> Instructions for the task
Please restate the data that follows, leaving every word in place.

> Provided data

· · · · · · ·

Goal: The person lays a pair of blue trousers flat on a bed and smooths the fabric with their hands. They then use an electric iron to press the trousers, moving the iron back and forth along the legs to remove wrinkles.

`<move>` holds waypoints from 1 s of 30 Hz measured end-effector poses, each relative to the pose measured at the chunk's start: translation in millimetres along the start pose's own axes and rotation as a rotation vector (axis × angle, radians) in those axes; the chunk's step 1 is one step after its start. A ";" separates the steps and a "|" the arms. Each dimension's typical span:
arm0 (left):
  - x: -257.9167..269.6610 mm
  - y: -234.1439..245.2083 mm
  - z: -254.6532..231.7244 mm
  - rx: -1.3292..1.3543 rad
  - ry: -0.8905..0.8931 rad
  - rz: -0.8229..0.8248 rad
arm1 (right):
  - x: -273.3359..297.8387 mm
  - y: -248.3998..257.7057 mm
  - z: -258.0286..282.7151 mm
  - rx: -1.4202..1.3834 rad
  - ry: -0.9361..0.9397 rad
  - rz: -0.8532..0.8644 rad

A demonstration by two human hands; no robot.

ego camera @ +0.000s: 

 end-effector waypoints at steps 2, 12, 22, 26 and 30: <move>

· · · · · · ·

> Your response
Goal: The person lays a pair of blue trousers flat on a bed and smooths the fabric with their hands. They then use an electric iron to press the trousers, moving the iron back and forth along the legs to remove wrinkles.

`<move>` holds waypoints from 1 s of 30 Hz measured end-effector poses, each relative to the pose measured at the chunk's start: translation in millimetres along the start pose's own axes and rotation as a rotation vector (axis × angle, radians) in those axes; the chunk's step 1 is one step after its start. A ";" separates the steps and a "|" the arms. Each dimension's typical span:
arm0 (left):
  - x: -257.9167..269.6610 mm
  - y: -234.1439..245.2083 mm
  - z: -254.6532..231.7244 mm
  - rx: -1.3292..1.3543 rad
  - ry: -0.8905..0.8931 rad
  - rz: -0.8229..0.8248 rad
arm1 (right):
  - x: -273.3359..297.8387 mm
  - y: -248.3998..257.7057 mm
  - z: -258.0286..282.7151 mm
  - rx: -1.4202..1.3834 rad
  - ry: -0.9361..0.9397 rad
  - rz: -0.8532..0.8644 rad

A demonstration by two human hands; no robot.

ego camera @ +0.000s: 

 end-effector waypoints at steps 2, 12, 22, 26 and 30: <move>

Nothing remains to add to the answer.